Data records
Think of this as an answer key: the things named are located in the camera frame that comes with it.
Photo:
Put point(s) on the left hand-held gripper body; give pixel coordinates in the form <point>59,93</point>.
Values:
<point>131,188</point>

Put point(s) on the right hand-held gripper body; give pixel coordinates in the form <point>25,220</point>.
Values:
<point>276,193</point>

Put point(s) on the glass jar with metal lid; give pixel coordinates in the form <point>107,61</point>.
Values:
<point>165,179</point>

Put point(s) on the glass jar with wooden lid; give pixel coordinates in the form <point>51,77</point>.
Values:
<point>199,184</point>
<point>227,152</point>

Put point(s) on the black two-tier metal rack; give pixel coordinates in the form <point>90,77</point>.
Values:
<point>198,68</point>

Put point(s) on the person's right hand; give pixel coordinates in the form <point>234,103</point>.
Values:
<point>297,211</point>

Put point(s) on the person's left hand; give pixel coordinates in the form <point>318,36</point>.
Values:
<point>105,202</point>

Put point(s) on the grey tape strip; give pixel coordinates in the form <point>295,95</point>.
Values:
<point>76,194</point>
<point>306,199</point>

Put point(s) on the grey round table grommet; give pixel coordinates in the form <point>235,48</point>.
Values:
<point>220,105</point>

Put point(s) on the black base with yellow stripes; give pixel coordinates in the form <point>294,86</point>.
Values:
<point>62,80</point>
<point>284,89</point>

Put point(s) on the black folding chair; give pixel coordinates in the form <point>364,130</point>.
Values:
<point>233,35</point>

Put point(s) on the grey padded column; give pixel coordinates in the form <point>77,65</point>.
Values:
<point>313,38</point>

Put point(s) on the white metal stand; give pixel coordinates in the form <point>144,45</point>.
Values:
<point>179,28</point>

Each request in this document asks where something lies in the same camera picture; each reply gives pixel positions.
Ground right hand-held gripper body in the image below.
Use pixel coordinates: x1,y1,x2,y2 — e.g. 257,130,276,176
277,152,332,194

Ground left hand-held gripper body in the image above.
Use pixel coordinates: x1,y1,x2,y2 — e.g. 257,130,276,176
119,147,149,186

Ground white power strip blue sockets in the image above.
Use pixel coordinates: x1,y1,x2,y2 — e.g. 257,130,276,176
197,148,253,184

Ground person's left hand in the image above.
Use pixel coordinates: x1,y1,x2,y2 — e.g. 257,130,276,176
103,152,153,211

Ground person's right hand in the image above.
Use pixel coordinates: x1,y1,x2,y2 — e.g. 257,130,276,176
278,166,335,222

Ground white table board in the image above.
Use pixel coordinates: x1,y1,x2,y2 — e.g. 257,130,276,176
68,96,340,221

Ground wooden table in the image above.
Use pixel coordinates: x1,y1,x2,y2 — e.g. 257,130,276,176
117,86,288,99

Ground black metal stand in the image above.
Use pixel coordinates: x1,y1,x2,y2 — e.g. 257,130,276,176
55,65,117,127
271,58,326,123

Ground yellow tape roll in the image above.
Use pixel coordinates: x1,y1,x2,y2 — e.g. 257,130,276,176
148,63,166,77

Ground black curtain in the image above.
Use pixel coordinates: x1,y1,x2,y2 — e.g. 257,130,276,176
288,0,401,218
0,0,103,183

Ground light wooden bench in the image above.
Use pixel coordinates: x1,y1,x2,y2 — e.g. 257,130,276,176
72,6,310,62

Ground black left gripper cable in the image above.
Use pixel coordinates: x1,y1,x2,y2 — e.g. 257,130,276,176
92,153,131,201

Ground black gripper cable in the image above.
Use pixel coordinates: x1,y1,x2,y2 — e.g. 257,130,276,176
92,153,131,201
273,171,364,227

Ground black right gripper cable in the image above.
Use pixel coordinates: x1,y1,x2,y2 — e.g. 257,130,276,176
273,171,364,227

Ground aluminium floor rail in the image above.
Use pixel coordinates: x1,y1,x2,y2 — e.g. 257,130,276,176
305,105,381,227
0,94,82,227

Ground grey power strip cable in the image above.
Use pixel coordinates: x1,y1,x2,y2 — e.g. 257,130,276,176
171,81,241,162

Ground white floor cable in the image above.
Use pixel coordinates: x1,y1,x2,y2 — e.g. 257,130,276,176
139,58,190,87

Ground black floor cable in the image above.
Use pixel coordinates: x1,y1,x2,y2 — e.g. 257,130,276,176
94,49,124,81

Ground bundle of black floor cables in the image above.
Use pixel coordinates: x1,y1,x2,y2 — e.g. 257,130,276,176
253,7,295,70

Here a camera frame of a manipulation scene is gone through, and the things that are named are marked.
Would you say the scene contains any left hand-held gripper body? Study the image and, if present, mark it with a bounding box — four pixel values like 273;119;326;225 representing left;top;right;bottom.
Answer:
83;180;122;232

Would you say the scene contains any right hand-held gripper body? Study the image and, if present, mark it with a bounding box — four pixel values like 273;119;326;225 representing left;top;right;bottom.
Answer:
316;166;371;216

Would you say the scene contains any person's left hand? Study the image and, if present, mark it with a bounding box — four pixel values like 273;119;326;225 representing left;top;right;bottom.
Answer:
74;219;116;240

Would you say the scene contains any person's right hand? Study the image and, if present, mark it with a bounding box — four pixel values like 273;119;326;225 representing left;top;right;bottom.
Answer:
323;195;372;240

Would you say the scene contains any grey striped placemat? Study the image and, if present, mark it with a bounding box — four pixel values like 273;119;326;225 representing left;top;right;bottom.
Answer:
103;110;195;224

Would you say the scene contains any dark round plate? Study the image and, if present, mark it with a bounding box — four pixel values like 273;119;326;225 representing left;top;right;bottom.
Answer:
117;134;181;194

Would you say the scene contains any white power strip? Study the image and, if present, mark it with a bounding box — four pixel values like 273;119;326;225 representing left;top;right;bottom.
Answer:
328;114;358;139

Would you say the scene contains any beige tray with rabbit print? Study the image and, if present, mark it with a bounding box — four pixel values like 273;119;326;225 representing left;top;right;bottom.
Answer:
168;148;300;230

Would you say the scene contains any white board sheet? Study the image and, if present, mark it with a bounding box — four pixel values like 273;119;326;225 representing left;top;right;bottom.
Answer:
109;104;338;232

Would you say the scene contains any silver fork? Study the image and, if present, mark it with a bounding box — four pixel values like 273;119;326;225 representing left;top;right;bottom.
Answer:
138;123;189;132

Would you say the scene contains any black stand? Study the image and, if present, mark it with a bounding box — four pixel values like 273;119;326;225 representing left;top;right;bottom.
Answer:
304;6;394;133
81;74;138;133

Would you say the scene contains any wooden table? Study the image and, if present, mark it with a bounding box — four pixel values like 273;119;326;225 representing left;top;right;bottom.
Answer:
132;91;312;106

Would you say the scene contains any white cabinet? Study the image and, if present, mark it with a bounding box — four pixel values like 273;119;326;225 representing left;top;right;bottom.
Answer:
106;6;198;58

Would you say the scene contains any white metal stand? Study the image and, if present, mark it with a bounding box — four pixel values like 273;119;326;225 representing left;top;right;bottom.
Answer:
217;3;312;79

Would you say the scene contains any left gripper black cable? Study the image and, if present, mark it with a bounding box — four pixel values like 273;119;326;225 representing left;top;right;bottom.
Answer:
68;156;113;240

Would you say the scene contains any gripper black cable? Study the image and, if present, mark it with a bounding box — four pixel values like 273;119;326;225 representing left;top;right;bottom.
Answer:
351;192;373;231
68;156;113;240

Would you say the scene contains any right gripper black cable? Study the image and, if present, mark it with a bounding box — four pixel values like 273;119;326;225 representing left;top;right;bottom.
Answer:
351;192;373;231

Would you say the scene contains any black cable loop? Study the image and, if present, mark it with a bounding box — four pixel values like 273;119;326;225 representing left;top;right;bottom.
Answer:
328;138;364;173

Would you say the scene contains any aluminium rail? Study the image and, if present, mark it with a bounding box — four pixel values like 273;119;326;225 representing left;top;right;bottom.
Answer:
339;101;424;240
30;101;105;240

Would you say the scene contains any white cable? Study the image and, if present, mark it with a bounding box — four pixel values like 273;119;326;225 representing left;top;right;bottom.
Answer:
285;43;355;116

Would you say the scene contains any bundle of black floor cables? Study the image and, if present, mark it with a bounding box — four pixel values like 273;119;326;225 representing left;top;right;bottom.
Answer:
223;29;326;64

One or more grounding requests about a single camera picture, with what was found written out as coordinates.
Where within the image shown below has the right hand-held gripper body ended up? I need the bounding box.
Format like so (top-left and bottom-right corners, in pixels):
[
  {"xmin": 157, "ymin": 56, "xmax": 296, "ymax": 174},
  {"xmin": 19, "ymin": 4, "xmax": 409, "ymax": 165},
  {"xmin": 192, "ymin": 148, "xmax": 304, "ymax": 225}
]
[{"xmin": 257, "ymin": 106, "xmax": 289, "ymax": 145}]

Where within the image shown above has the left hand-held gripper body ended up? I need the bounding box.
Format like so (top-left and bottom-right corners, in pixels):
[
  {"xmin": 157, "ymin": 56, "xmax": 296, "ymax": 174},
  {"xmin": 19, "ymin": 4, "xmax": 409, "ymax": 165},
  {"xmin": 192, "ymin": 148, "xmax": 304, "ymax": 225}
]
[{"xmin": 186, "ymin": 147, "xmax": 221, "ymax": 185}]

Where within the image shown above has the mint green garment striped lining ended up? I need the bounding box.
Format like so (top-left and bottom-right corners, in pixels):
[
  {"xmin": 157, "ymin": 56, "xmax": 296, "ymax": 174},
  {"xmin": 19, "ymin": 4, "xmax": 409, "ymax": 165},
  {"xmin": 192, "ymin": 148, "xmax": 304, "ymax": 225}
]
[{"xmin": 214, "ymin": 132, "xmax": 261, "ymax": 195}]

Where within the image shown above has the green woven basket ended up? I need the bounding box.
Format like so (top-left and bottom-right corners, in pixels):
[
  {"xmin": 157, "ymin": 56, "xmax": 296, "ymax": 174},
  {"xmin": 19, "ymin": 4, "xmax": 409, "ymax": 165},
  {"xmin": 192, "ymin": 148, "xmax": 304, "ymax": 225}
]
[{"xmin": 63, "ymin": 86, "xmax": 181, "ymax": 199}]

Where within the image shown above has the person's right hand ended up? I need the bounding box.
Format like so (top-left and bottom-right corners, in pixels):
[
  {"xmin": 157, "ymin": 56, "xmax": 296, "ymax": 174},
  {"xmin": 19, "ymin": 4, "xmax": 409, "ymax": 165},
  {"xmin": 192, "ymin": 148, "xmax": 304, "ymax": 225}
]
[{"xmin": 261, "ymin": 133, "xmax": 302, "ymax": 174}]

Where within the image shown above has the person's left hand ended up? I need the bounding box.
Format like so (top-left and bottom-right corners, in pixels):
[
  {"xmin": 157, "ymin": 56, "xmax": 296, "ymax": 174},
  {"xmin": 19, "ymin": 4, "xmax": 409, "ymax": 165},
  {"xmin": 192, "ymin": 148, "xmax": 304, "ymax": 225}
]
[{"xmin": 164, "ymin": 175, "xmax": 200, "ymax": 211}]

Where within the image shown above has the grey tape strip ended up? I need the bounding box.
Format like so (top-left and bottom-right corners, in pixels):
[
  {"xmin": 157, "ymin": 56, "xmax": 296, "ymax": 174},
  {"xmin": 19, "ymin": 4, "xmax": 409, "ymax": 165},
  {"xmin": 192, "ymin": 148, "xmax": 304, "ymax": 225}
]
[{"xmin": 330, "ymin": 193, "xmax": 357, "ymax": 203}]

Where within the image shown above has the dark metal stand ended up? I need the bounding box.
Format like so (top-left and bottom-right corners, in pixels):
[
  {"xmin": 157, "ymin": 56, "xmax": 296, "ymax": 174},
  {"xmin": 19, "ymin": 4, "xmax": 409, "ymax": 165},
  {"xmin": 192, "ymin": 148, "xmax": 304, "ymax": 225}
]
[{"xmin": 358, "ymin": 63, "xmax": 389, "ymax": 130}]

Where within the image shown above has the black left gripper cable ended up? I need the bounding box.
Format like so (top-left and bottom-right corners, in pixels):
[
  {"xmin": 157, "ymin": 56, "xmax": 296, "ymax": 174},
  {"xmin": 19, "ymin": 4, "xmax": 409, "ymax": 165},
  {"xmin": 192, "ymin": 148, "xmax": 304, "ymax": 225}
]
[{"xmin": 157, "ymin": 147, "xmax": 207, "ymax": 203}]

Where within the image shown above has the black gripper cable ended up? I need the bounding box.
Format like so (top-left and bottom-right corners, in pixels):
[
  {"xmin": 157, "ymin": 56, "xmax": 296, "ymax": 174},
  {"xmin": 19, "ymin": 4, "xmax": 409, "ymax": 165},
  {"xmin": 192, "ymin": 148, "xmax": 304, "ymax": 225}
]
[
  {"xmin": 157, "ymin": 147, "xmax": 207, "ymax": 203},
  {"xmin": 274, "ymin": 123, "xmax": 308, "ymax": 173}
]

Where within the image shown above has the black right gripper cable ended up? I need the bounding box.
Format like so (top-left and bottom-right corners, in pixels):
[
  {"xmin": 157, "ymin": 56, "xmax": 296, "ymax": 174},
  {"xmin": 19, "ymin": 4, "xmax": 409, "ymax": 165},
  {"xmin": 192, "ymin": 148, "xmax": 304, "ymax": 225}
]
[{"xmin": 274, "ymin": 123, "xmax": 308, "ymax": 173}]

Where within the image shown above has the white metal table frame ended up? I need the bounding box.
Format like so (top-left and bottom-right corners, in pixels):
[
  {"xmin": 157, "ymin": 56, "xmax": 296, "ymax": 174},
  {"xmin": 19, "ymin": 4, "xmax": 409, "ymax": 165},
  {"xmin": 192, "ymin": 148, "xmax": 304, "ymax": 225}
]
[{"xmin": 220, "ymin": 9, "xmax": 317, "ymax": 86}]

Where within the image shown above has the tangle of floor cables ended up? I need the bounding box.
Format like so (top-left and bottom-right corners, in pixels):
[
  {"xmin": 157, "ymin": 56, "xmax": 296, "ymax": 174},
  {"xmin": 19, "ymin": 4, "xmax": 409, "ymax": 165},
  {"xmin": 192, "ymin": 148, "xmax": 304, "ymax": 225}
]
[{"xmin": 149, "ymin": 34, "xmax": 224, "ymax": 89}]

- **Exercise goal**: Begin at the line that has "Ground white table board in the image above." in the entries above; stop after the line that has "Ground black metal stand in the image above.". Transcribe exactly those lines and no others.

- **Worked solution**:
Ground white table board in the image above.
Use pixel coordinates: x1,y1,x2,y2 — e.g. 257,130,276,176
68,96,340,221

Ground wooden table in the image above.
Use pixel coordinates: x1,y1,x2,y2 — e.g. 257,130,276,176
117,86,288,99

Ground black metal stand in the image above.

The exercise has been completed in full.